JOHNNY ENGLISH REBORN

CAST: Rosamund Pike, Dominic West, Gillian Anderson, Rowan Atkinson, Burn Gorman, Mark Ivanir, Togo Igawa, Joséphine de La Baume, Daniel Kaluuya, Mandi Sidhu;DIRECTOR: Oliver Parker;WRITER: Hamish McColl, Neal Purvis;GENRE: Comedy
RUNNING TIME: 101 Minutes
                                             
Technical Assessment: 3.5
Moral Assessment: 3
Cinema Rating: For viewers age 14 and above



If you are a Rowan Atkinson fan, you will, of course, want to see this sequel to his 2003 Bond spoof, Johnny English.  It is not Atkinson at his ironic best as in his early sketches for The Secret Policeman’s Ball or Blackadder.  It is more a verbalised version of Mr Bean in an espionage context.  While a lot of the verbal and visual jokes are the expected ones, Atkinson generally delivers them with his nonchalant panache.
The reborn in the title indicates that Johnny English is in espionage limbo – or, at least, doing training in martial arts and in mind control in Tibet.  Some of the techniques he laboriously learns (amid many pratfalls) will come in handy at the climax with the foiling of an attempted assassination of the Chinese premier.  The cause of Johnny’s downfall was a similar assassination in Mozambique, which we see in continuous flashbacks.
The film is lavish in sets, with filming in Hong Kong, including quite a chase on the harbour, as well as familiar Bond locations in the Alps and a castle-fortress in Switzerland.

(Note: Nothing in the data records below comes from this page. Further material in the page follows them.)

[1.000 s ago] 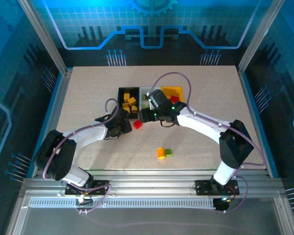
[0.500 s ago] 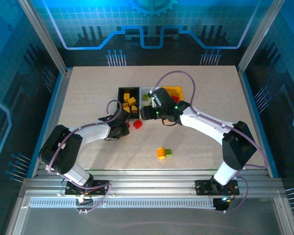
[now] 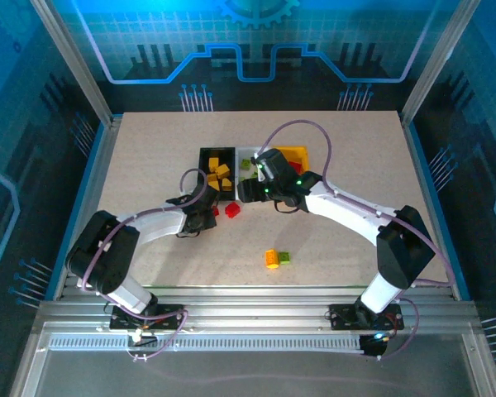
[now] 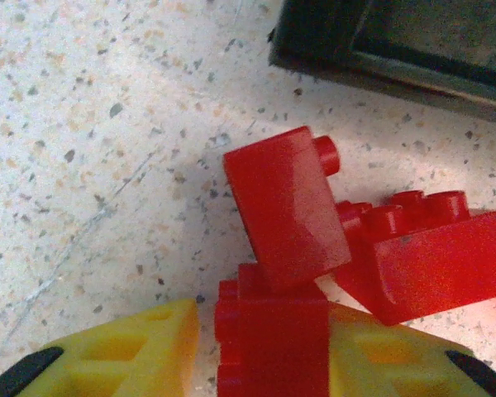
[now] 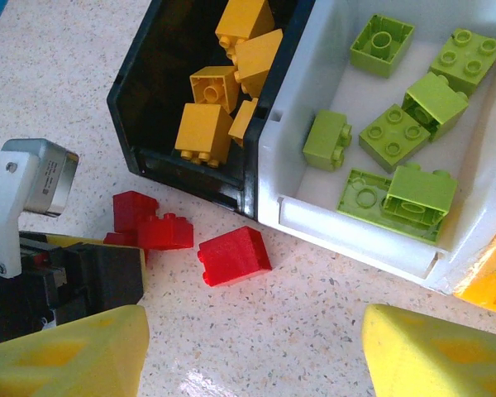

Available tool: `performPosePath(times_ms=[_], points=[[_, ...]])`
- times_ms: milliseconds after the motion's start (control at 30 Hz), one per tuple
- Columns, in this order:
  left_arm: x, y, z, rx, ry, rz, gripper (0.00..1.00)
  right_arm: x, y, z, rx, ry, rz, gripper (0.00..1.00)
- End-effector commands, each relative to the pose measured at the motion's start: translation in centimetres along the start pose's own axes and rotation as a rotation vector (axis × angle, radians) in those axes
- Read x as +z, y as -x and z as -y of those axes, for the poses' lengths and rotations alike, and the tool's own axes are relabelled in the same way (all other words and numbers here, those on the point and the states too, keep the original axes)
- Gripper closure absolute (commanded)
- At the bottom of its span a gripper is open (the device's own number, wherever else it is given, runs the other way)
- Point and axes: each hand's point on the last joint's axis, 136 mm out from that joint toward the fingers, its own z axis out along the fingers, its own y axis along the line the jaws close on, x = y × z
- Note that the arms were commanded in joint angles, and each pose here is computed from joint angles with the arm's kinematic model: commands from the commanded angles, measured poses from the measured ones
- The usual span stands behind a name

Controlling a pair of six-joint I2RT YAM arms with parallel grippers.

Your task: Sort the legos into containers by color

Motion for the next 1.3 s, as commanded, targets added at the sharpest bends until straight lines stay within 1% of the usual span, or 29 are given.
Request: performPosePath(times_ms=[0,167,267,367,433,500,567,700,800,900,967,1067,1167,1200,1267], points=[[0.5,1.2,0.2,0.020,0.006,0.044,0.65,-0.9,0.8,0.6,0.022,-0.011,0.037,0.30],[0.1,1.1,0.1,0.025,0.003,0.043,0.80,-1.2,0.8,0.7,0.025,-0.014,0.044,0.30],[-1.3,0.2,0.0,0.021,-0.014,0.029,0.84,-1.5,1.0,0.8,0.028,-0.017,0.052,0.30],[-3.8,-1.1,1.1,0.053,-0.060,0.020,0.85,-2.2,0.9,1.5,0.038,-0.036,0.066,0.30],[-5.7,-1.8,2.9,0.097,-0.103,0.021,0.86,-2.7,0.7,2.6,0.058,-0.067,0.074,0.31],[-7.4,-2.4,5.6,0.159,-0.153,0.023,0.86,-3.4,0.2,4.4,0.098,-0.106,0.077,0.31],[-8.3,-2.5,8.4,0.200,-0.189,0.017,0.86,-4.1,-0.3,6.4,0.144,-0.139,0.086,0.31],[-9.2,-0.9,15.3,0.221,-0.326,0.021,0.87,-6.6,-1.7,10.4,0.219,-0.234,0.109,0.31],[-9.7,0.9,20.8,0.242,-0.422,0.029,0.87,-8.7,-2.6,12.4,0.249,-0.279,0.133,0.31],[-9.2,2.8,25.1,0.273,-0.450,0.042,0.87,-10.3,-3.4,13.4,0.268,-0.300,0.153,0.30],[-8.1,3.7,27.3,0.285,-0.451,0.036,0.87,-11.1,-3.8,13.8,0.274,-0.303,0.160,0.30],[-7.4,5.7,30.1,0.298,-0.455,0.065,0.87,-11.8,-4.0,13.9,0.271,-0.302,0.164,0.30],[-6.2,7.0,31.8,0.302,-0.440,0.080,0.86,-11.6,-5.2,14.3,0.274,-0.307,0.139,0.30],[-5.7,7.3,32.1,0.298,-0.430,0.080,0.84,-11.7,-5.3,14.3,0.278,-0.307,0.140,0.30],[-4.9,7.8,32.4,0.284,-0.419,0.068,0.76,-11.8,-5.5,14.3,0.280,-0.300,0.142,0.29]])
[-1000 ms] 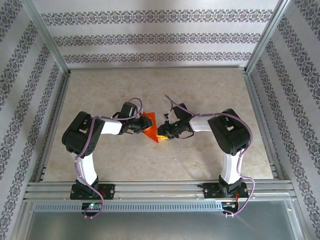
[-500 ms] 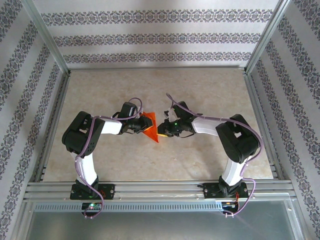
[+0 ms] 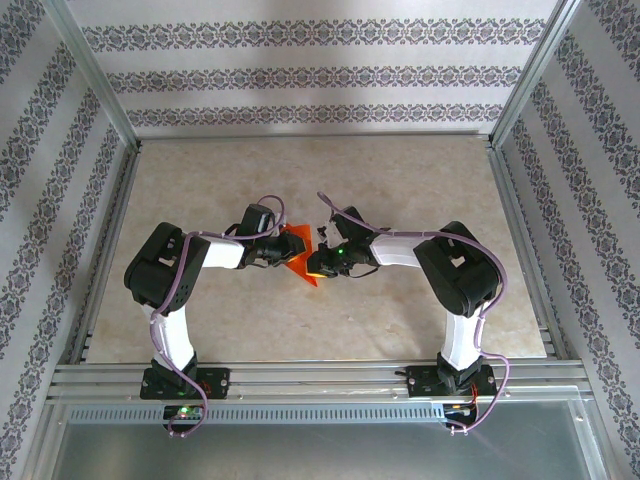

The plot is fairly straightforward as regards MI7 and spying and English failing and succeeding at the same time. There is an interesting cast, although Gillian Anderson is somewhat colourless as Pegasus (the Judi Dench equivalent).  Dominic West smiles and snarls as required.  Rosamund Pike is sweetness and light as the house psychologist for MI7.  Daniel Akuulya is the young assistant agent who has to correct and rescue Johnny English (with little thanks until the end).  They are a bit like a latterday Don Quixote and Sancho Panza.
It is all quite undemanding Rowan Atkinson adventure comedy – but don’t walk out during the final credits.  Atkinson does a wonderful meal preparation to Grieg’s In the Hall of the Mountain King. (Review courtesy of Fr. Peter Malone).